Problem »
All of the entries should be restated word for word, but without their pictures.

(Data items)
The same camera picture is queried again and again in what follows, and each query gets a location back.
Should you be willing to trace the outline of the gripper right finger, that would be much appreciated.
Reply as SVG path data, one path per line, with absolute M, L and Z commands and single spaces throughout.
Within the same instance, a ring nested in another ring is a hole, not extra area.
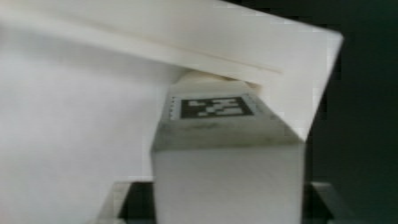
M 329 182 L 311 182 L 306 185 L 302 224 L 359 224 L 352 209 Z

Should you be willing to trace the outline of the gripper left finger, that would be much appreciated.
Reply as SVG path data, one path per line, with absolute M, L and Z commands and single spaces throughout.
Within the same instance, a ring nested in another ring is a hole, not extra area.
M 94 224 L 157 224 L 149 181 L 114 183 Z

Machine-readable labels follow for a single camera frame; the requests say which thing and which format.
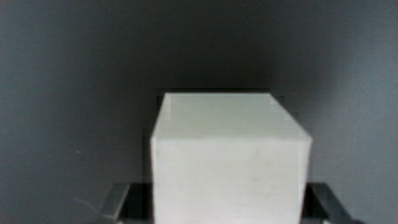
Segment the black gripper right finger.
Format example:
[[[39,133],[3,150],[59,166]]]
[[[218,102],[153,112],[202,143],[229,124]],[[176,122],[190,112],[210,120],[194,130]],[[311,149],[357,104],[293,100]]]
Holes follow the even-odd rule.
[[[332,224],[354,224],[354,218],[345,210],[332,189],[325,183],[311,183],[309,188],[320,202]]]

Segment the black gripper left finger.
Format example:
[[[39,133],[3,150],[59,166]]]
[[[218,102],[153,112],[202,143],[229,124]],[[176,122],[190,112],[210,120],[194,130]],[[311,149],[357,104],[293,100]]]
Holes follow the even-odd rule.
[[[117,224],[121,221],[121,211],[130,191],[130,184],[117,183],[105,198],[105,203],[99,209],[98,224]]]

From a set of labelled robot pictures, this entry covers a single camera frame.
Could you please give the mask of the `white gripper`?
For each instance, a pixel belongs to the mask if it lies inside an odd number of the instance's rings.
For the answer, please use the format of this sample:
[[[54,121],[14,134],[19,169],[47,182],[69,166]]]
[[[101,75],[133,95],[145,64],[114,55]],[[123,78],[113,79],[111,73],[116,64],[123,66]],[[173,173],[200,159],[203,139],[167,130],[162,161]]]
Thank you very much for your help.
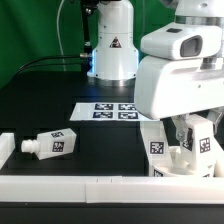
[[[208,119],[215,128],[224,116],[224,69],[201,70],[201,63],[201,59],[171,61],[147,56],[138,67],[136,109],[150,119],[173,116],[180,142],[188,140],[187,113],[211,109]]]

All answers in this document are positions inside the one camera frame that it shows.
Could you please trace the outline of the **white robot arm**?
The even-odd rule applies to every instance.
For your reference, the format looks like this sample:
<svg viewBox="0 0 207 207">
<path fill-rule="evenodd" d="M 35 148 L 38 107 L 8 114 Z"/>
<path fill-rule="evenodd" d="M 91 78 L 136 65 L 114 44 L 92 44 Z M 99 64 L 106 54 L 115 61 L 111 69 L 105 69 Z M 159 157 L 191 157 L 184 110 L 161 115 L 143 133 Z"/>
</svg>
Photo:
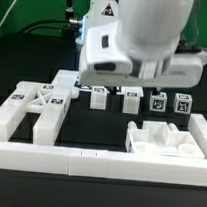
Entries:
<svg viewBox="0 0 207 207">
<path fill-rule="evenodd" d="M 207 52 L 179 53 L 195 0 L 119 0 L 118 20 L 91 27 L 79 59 L 79 82 L 90 86 L 192 88 Z"/>
</svg>

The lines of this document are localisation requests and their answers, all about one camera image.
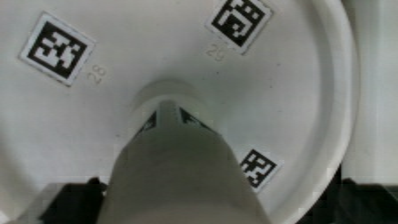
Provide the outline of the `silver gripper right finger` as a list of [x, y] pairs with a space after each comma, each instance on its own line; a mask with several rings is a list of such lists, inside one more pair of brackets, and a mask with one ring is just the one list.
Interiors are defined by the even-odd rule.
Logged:
[[336, 180], [307, 215], [307, 224], [398, 224], [398, 199], [382, 185]]

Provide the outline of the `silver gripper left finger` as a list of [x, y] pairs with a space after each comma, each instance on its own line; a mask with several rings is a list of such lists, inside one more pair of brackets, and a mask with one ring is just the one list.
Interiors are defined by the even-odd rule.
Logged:
[[50, 183], [25, 214], [25, 224], [96, 224], [107, 184], [98, 177], [80, 183]]

Exercise result »
The same camera picture is queried again and again in what follows, and each query gets a location back.
Should you be willing to trace the outline of the gripper right finger, that would be much appreciated.
Reply as SVG path data, one path per line, with absolute M, L and Z commands and single spaces throughout.
Within the same instance, a ring nested in another ring is a hole, not extra area.
M 329 182 L 311 182 L 306 185 L 302 224 L 359 224 L 352 209 Z

Should you be willing to trace the outline of the gripper left finger, that would be much appreciated.
Reply as SVG path data, one path per line, with absolute M, L and Z commands and single spaces throughout.
Within the same instance, a ring nested in another ring is a hole, not extra area.
M 94 224 L 157 224 L 149 181 L 114 183 Z

Machine-readable labels follow for a single camera frame; the requests say which thing and which format.
Segment the black gripper right finger.
Format example:
[[[39,133],[3,150],[59,166]]]
[[[218,102],[153,112],[202,143],[229,124]],[[176,122],[190,112],[210,120],[194,130]],[[311,149],[357,104],[293,100]]]
Holes follow the even-odd rule.
[[[332,224],[354,224],[354,218],[345,210],[332,189],[325,183],[311,183],[309,188],[320,202]]]

Segment the black gripper left finger.
Format example:
[[[39,133],[3,150],[59,166]]]
[[[218,102],[153,112],[202,143],[229,124]],[[176,122],[190,112],[210,120],[194,130]],[[311,149],[357,104],[293,100]]]
Holes follow the even-odd rule.
[[[117,224],[121,221],[121,211],[130,191],[130,184],[117,183],[105,198],[105,203],[99,209],[98,224]]]

From a set of labelled robot pictures, this entry covers a single camera frame.
Could you please give the mask of the `white gripper`?
For each instance, a pixel belongs to the mask if it lies inside an odd number of the instance's rings.
For the answer, please use the format of this sample:
[[[54,121],[14,134],[19,169],[47,182],[69,166]]]
[[[101,75],[133,95],[145,64],[114,55]],[[123,78],[113,79],[111,73],[116,64],[123,66]],[[173,173],[200,159],[203,139],[167,130],[162,161]]]
Thank you very much for your help.
[[[208,119],[215,128],[224,116],[224,69],[201,70],[201,63],[201,59],[171,61],[147,56],[138,67],[136,109],[150,119],[173,116],[180,142],[188,140],[187,113],[211,109]]]

All answers in this document are positions inside the one camera frame that it shows.
Could you please trace the outline of the **white robot arm**?
The even-odd rule applies to every instance.
For your reference, the format looks like this sample:
<svg viewBox="0 0 207 207">
<path fill-rule="evenodd" d="M 35 148 L 38 107 L 8 114 Z"/>
<path fill-rule="evenodd" d="M 91 78 L 136 65 L 114 44 L 92 44 Z M 99 64 L 106 54 L 115 61 L 111 69 L 105 69 Z M 159 157 L 191 157 L 184 110 L 161 115 L 143 133 Z"/>
</svg>
Photo:
Entries:
<svg viewBox="0 0 207 207">
<path fill-rule="evenodd" d="M 207 52 L 179 53 L 195 0 L 119 0 L 118 20 L 91 27 L 79 59 L 79 82 L 90 86 L 192 88 Z"/>
</svg>

The lines of this document are localisation requests and their answers, all about one camera image.
Provide the outline of the `silver gripper right finger` as a list of [x, y] pairs with a space after each comma, each instance on its own line; a mask with several rings is a list of such lists, inside one more pair of brackets, and a mask with one ring is just the one list.
Interiors are defined by the even-odd rule.
Logged:
[[336, 180], [307, 215], [307, 224], [398, 224], [398, 199], [382, 185]]

Provide the outline of the `silver gripper left finger` as a list of [x, y] pairs with a space after each comma, each instance on its own line; a mask with several rings is a list of such lists, inside one more pair of brackets, and a mask with one ring is just the one list.
Interiors are defined by the even-odd rule.
Logged:
[[50, 183], [25, 214], [25, 224], [96, 224], [107, 184], [98, 177], [80, 183]]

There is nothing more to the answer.